映画のような素敵な世界がボローニャで待っていたかというと、そうは甘くありません。
当時イタリアのリストランテでは住み込み方式で働くところが多く、永瀬先生もリストランテが用意した建物に住み込んで生活することとなります。
そこでは。古今東西の例にもれず、厳しい実力主義の縦社会があったそう。
新旧二棟のアパートメントではリストランテでの立場がそのまま部屋取りに反映しており、熾烈な競争が日夜繰り広げられていたそうです。

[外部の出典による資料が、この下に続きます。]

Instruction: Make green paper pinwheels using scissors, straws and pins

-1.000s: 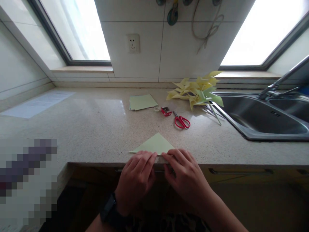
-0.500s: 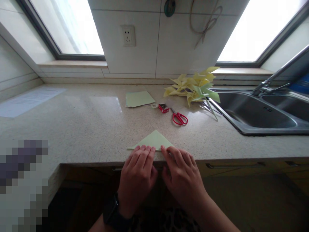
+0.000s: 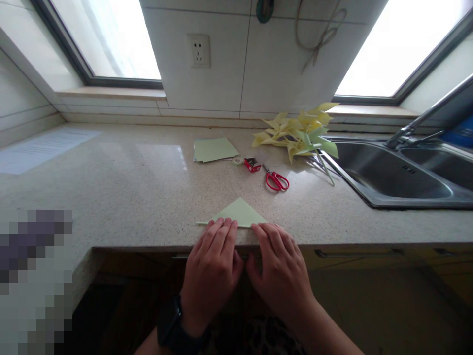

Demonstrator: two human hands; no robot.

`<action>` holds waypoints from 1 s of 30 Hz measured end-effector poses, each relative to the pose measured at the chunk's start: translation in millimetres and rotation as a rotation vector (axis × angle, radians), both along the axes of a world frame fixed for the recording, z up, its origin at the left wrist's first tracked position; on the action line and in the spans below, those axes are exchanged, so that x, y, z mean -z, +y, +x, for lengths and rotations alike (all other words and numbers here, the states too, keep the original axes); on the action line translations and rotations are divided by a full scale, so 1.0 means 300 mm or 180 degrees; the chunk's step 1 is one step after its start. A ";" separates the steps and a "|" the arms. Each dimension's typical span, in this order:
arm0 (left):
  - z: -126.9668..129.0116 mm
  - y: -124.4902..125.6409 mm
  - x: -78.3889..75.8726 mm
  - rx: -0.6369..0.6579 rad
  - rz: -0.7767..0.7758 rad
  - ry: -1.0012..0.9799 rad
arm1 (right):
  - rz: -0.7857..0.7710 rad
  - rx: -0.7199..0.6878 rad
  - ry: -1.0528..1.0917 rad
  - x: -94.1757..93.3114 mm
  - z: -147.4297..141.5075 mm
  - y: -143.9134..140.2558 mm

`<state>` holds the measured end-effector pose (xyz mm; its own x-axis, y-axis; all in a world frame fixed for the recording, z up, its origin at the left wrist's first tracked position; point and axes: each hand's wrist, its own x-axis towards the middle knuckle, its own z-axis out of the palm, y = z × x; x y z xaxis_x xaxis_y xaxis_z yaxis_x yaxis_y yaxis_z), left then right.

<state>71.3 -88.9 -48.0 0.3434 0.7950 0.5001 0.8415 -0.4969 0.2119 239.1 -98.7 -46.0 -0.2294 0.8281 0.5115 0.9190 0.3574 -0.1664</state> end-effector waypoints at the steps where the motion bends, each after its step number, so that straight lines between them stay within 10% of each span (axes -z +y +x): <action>1: 0.001 0.001 0.001 -0.0001 0.0027 -0.0001 | 0.0013 0.0002 -0.0007 0.000 0.002 0.000; 30: 0.002 0.040 -0.031 0.0148 -0.0107 0.0434 | -0.0372 -0.0158 -0.0334 -0.045 0.029 0.045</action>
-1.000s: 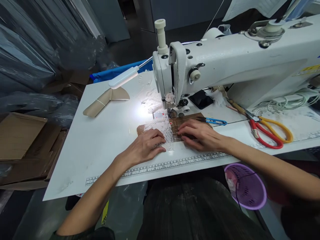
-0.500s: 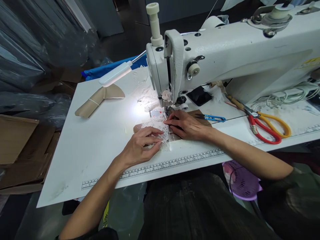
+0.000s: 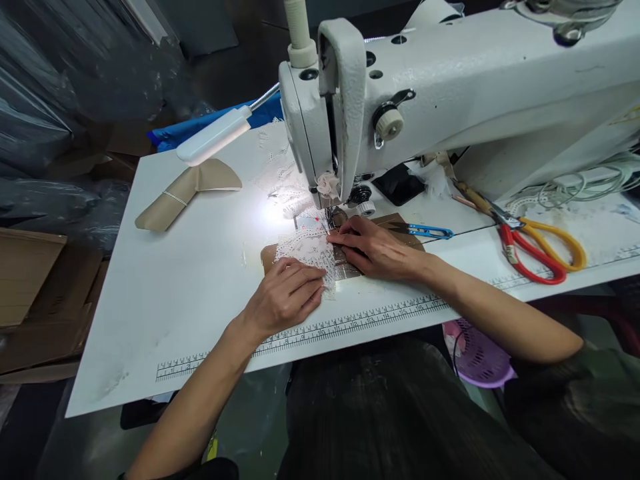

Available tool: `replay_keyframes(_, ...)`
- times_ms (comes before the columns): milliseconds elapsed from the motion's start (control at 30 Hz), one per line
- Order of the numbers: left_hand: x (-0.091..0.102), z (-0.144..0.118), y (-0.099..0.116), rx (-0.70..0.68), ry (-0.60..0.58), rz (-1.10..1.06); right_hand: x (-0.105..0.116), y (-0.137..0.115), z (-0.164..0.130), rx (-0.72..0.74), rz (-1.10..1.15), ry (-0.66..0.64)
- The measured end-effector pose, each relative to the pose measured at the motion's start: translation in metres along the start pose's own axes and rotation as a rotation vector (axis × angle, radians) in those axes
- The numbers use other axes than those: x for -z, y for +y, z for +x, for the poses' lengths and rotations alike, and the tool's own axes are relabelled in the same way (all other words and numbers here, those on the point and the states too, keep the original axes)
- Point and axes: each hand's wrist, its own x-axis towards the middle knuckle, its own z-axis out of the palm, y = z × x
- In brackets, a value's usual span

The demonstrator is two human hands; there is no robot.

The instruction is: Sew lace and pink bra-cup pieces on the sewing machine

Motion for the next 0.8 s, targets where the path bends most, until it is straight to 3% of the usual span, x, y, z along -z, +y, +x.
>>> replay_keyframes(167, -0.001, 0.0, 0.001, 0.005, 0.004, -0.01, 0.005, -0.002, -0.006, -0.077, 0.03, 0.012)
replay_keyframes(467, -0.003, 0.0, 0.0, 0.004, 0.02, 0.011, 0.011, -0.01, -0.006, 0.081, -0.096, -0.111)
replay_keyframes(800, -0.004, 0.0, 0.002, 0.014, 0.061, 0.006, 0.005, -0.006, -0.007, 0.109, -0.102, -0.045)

「当時は相当苦労されたのではないですか」、とうかがうと、
「大変だったのはイタリア入国して最初の2週間くらいですよ」
と澄まして答える永瀬先生。伊達男である。
ボローニャでの生活を終えると、次第にワインの収穫時期が近づいてくる頃でした。
世の中ではトスカーナで造られるカベルネなどの国際品種がスーパータスカンとして高く評価されており、永瀬先生はこう思ったそうです。
「スーパータスカン、飲みたいな。」
そうして、ワインツーリズムも盛んなこの地に仕事を見出し、ワイナリーのアテンドなどをしながら数ヵ月トスカーナでの生活を満喫。
収穫時期も終わり、今度は冬の気配が次第に強くなってくると、
「暖かいところに行こう。」
ということで、南下です。シチリア島まで数ヵ月かけて、現地のワイナリーなどを訪問しながら小旅行を楽しみます。

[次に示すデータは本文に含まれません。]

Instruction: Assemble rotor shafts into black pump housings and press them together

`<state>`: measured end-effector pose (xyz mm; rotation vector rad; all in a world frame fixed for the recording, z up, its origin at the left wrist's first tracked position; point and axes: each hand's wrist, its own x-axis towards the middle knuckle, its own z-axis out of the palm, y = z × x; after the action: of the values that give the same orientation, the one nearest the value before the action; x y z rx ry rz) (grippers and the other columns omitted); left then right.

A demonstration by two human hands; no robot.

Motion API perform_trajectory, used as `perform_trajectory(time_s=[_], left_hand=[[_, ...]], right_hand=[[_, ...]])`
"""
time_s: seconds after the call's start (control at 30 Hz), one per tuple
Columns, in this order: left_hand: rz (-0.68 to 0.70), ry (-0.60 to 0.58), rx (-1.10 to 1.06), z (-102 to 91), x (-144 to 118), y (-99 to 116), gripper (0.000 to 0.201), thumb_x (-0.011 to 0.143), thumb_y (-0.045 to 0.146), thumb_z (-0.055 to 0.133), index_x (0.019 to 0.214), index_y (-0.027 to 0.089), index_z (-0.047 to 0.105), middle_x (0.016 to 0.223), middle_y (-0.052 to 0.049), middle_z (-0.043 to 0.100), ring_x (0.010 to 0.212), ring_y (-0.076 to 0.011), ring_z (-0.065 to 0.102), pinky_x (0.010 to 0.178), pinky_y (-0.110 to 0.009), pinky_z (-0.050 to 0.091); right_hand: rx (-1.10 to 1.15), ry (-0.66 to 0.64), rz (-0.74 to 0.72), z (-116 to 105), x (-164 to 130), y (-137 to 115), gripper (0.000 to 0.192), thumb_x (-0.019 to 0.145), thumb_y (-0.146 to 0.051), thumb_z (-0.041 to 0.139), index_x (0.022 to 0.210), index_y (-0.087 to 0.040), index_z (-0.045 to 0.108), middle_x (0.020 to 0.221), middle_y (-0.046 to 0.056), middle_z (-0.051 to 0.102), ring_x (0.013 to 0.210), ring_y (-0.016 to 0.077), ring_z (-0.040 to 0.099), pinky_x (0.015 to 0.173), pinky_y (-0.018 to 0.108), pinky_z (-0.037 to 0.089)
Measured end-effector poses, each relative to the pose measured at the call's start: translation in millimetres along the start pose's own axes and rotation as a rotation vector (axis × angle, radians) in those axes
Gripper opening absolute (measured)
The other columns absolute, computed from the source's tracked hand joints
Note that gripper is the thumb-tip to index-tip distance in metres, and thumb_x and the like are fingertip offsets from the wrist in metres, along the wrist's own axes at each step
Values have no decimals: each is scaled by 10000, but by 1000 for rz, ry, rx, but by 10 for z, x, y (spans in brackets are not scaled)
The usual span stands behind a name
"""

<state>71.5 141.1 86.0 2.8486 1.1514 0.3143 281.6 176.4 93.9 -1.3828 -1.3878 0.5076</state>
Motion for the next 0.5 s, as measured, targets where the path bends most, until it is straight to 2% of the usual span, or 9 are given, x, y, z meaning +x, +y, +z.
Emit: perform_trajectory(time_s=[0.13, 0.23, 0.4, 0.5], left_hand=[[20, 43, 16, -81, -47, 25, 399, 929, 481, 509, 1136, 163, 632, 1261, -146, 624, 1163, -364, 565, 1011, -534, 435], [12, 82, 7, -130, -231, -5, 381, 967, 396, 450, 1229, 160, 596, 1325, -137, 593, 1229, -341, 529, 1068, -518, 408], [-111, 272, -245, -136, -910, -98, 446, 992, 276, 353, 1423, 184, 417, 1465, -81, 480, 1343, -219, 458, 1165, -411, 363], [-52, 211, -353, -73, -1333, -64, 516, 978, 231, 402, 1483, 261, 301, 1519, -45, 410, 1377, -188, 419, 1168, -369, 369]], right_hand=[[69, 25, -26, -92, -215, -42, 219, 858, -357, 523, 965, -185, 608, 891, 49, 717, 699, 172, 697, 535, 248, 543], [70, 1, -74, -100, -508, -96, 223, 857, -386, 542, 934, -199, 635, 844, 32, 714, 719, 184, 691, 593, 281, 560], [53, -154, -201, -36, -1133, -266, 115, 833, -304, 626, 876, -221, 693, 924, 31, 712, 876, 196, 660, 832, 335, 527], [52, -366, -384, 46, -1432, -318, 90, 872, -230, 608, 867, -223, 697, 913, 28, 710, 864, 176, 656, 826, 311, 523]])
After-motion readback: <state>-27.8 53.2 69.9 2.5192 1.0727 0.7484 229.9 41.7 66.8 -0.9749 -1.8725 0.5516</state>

シチリアに着いた頃には、まだ行けてなかった北西地域、イタリアワイン産地の雄ピエモンテを見ておかなくては、ということでピエモンテのリストランテの職を勝ち取ります。
お気づきの読者さんも多いかもしれませんが、そうです。永瀬先生、実は本能で動いているのです。これがラテン。
本能の男、永瀬先生もピエモンテでのリストランテ生活に馴染んだ2001年。
アメリカでの同時多発テロ事件が起き、世界的に緊張が走ったこの年は外国人ビザがおりづらく、永瀬先生も一時帰国を余儀なくされます。

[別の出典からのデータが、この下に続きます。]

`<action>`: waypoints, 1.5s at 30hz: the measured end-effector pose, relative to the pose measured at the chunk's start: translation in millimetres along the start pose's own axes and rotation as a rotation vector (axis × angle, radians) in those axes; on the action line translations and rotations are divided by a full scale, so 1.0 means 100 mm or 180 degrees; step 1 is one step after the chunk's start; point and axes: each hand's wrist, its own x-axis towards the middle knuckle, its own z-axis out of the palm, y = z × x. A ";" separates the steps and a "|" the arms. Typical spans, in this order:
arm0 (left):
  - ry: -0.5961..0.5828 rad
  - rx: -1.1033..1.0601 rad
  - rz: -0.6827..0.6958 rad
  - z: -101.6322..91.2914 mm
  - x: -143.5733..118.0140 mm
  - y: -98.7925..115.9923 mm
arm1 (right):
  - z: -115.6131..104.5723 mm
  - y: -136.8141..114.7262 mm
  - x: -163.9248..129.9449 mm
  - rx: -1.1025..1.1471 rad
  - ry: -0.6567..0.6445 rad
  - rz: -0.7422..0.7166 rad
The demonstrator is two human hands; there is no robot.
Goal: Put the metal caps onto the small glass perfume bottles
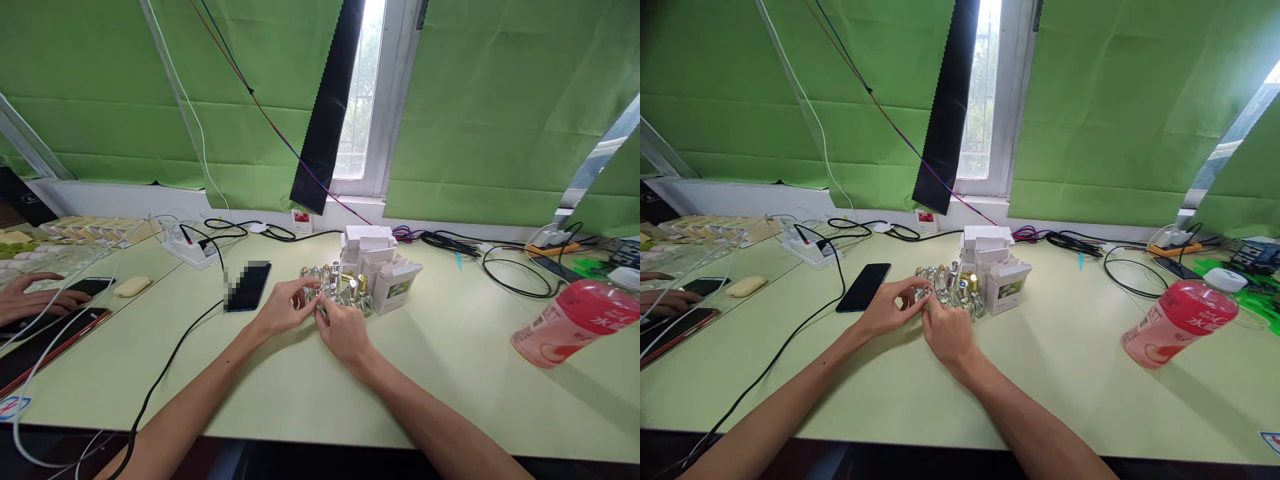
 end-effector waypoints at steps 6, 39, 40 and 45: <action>-0.0066 -0.0032 0.0089 0.00 0.00 0.02 | 0.00 0.00 0.00 0.0061 -0.0058 0.0038; -0.0334 -0.0582 -0.0099 0.04 -0.02 0.00 | -0.04 -0.03 0.00 -0.0004 0.0088 0.0045; -0.0337 -0.0594 -0.0105 0.04 -0.02 0.00 | -0.04 -0.03 0.00 -0.0017 0.0116 0.0053; -0.0301 -0.0626 -0.0098 0.04 -0.01 0.03 | -0.03 -0.03 0.00 0.0000 0.0203 0.0063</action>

現地仕込みのイタリアワインの知識とリストランテでの経験は、帰国後も歓迎され、新店起ち上げのマネージャー業など期せずして永瀬さんは仕事の幅を広げていきます。
と同時に、この頃から帰国後のキャリアについても思いを巡らすようになっていきます。
そこで思い当たったのが、イタリアのソムリエ界隈では確立したワインを活かしたコンサルティング業という仕事のスタイルです。
リストランテなどにお酒を卸す、いわゆる業務用酒屋が一般的でないイタリアにおいて、ワイナリーとリストランテやトラットリアを繋ぐコンサルタントの存在は非常に重要でした。
日本でもイタリアワインとレストランを繋げ、さらにはイタリアワイナリーとインポーターを繋ぐ仕事の可能性を感じた永瀬先生は、そのために動き出します。
日本でも発信力をつけるため、有名イタリアンでの経歴を積み、ソムリエコンクールにも出場(そして優勝!)、そうして2018年には自身の会社である株式会社クアトロヴィーニを創業します。
創業後にワインスクールの講師業もスタートされ、今日こちらで紹介させていただくに至る、ということになります。
そんな永瀬先生のセミナーには『ジーロイタリア』と『ラ・ストリア』という二つのコースがあります。
■永瀬先生の講座一覧
https://college.wineplus.jp/collections/yoshihiro-nagase
イタリア周遊旅行をコンセプトに20州を巡り続けながら、6つのワイン(基本的には泡1種類、白2種類、赤2種類、甘口1種類)を飲みながら、それぞれの州の特徴と最新情報をお届けするジロイタリアと、時間旅行をテーマに一つの地域、一つの生産者のバックヴィンテージを垂直試飲して、その時代、その当時の生産者に思いを馳せるストリア。
現地を知っている永瀬先生だからこそできる、イタリアワイン好きにはどちらもたまらないセミナーとなっております。
勉強のためをのぞいてプライベートではイタリアワインしか飲まないし、イタリアンで食事をすることが多い永瀬先生ですが、最後の晩餐には奥さんの作る創作料理、「鶏むね肉の巻き揚げ」をバルバレスコと楽しみたいとのこと。
最後に愛妻家な一面を見せてくるあたり、イタリアニズムここに極まれり。